Artificial Languages Activate the Same Brain Regions as Natural Ones

A groundbreaking study reveals that artificial languages, such as Esperanto and Klingon, engage the same neural networks in the brain as natural languages. Researchers conducted fMRI scans on 44 speakers of constructed languages while they listened to sentences in their respective conlangs. The results indicate that the brain's language-processing regions respond similarly to both natural and artificial languages when these systems can express real-world meanings. This contrasts with computer programming languages, which rely on areas associated with logical reasoning rather than linguistic processing. The findings deepen our understanding of what defines a system as a language in the human brain and suggest that neither the age of the language nor its number of speakers determines its neural engagement.

In recent years, the intersection of neuroscience and linguistics has shed light on how the brain processes different forms of communication. This particular study, led by MIT researchers, delves into the neurological response to constructed languages, or "conlangs," which differ significantly from naturally evolving tongues. Conlangs are typically created by individuals for specific purposes, such as promoting international communication (Esperanto) or enhancing fictional universes ("Star Trek"’s Klingon). Despite their artificial origins, these languages activate the same brain regions as those used for native speech. The research involved gathering nearly 50 proficient speakers of various conlangs over a single weekend, an unprecedented effort in the field.

To better understand this phenomenon, the scientists utilized functional magnetic resonance imaging (fMRI) to observe participants' brain activity. During the experiment, subjects listened to sentences in their chosen conlang and their native language. Results showed consistent activation in the language-processing regions regardless of whether the input was natural or constructed. Furthermore, unlike coding languages like Python, which stimulate the brain's multiple demand network tied to complex problem-solving, conlangs align more closely with natural language patterns. This distinction highlights the importance of expressing real-world concepts in engaging the brain’s linguistic mechanisms.

The implications of this study extend beyond mere curiosity about artificial languages. By identifying shared features between natural and constructed languages, researchers gain insight into the fundamental properties required to define a system as a language within the human brain. For instance, High Valyrian—a language developed for "Game of Thrones"—despite being less than a decade old, activates the same neural circuits as centuries-old natural languages. Such findings challenge traditional notions that only long-evolved languages with vast speaker bases can stimulate these areas. Instead, it seems the ability to convey meaningful information about external realities or internal states is key.

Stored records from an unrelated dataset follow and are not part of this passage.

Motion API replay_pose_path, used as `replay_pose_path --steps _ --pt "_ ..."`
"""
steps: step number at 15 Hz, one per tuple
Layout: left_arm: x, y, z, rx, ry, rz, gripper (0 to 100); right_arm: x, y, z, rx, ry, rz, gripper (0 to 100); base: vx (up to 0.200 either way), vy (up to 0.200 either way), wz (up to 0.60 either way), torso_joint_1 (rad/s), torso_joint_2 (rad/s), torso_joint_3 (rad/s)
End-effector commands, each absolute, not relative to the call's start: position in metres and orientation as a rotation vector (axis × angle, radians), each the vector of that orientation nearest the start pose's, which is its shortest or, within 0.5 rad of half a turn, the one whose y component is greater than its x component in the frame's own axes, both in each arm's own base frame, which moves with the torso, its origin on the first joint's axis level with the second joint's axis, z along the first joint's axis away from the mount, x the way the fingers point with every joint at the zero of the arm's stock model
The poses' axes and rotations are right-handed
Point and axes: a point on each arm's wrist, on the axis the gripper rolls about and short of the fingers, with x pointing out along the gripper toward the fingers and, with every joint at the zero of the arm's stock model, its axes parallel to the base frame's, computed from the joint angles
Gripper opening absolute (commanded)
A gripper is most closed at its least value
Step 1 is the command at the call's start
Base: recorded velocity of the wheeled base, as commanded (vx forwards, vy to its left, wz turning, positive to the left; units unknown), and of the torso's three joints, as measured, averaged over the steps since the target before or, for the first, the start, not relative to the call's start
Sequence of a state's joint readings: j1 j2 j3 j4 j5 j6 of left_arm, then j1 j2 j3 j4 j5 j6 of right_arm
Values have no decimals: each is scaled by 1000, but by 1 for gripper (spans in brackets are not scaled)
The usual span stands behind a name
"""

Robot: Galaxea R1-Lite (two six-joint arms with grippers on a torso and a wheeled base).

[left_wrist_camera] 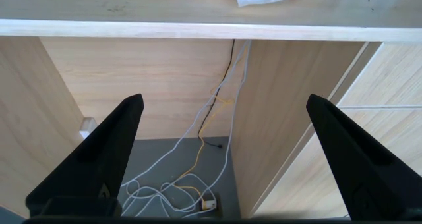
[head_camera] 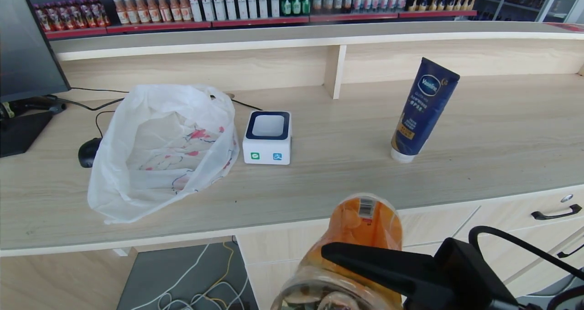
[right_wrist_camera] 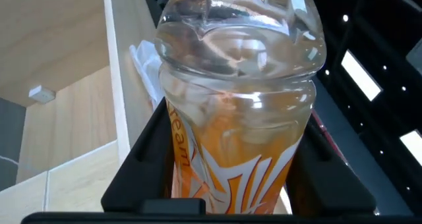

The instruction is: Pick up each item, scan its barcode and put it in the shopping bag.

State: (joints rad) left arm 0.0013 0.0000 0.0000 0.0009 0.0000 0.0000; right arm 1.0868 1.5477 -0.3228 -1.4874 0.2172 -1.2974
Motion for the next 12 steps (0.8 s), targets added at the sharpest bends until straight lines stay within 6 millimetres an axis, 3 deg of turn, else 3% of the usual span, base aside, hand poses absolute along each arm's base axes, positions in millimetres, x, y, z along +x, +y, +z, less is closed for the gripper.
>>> replay_pose_path --steps 1,4,6,12 --pt "-23 0 75 0 0 0 100 104 192 194 -992 -1047 867 0 0 0 0 0 0 0" --pt "-23 0 75 0 2 2 100 104 191 197 -1018 -1072 836 0 0 0 0 0 0 0" --pt "-23 0 75 0 2 2 100 107 194 219 -978 -1131 774 0 0 0 0 0 0 0" --pt "-23 0 75 0 2 0 100 101 189 219 -994 -1147 783 0 0 0 0 0 0 0"
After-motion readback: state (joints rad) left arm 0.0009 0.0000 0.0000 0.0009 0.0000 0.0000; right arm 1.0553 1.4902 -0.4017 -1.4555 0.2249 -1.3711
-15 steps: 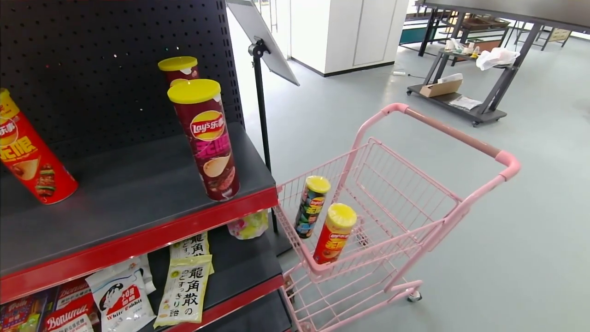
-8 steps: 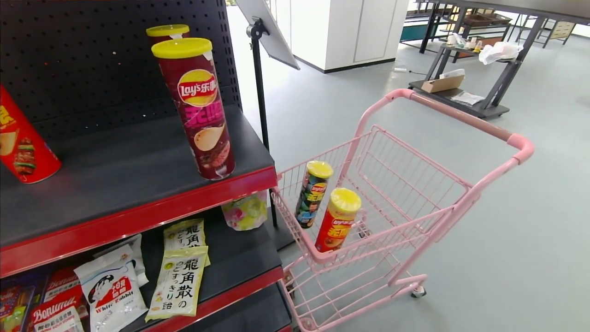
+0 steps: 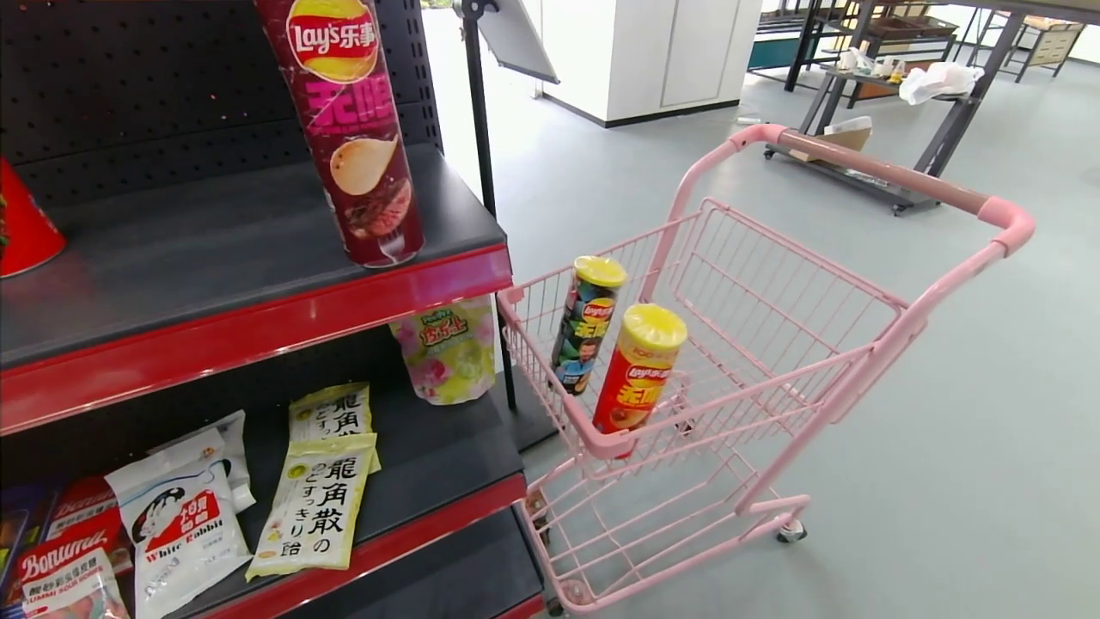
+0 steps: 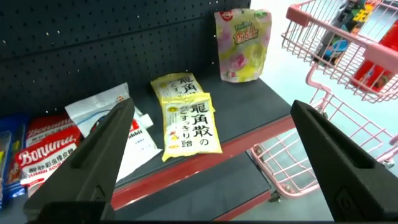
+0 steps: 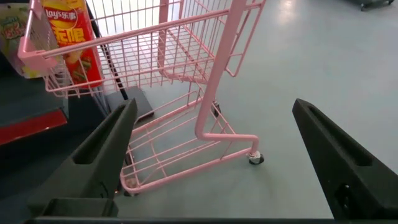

This investigation underscores the flexibility of the human brain in adapting to diverse linguistic systems. Whether crafted for practicality or entertainment, conlangs demonstrate remarkable similarities to natural languages in terms of neural engagement. As researchers continue exploring lesser-known conlangs, such as Lojban, designed to minimize ambiguity, further insights into the essence of language may emerge. Ultimately, these discoveries refine our comprehension of what constitutes a language and why certain systems resonate so deeply within us.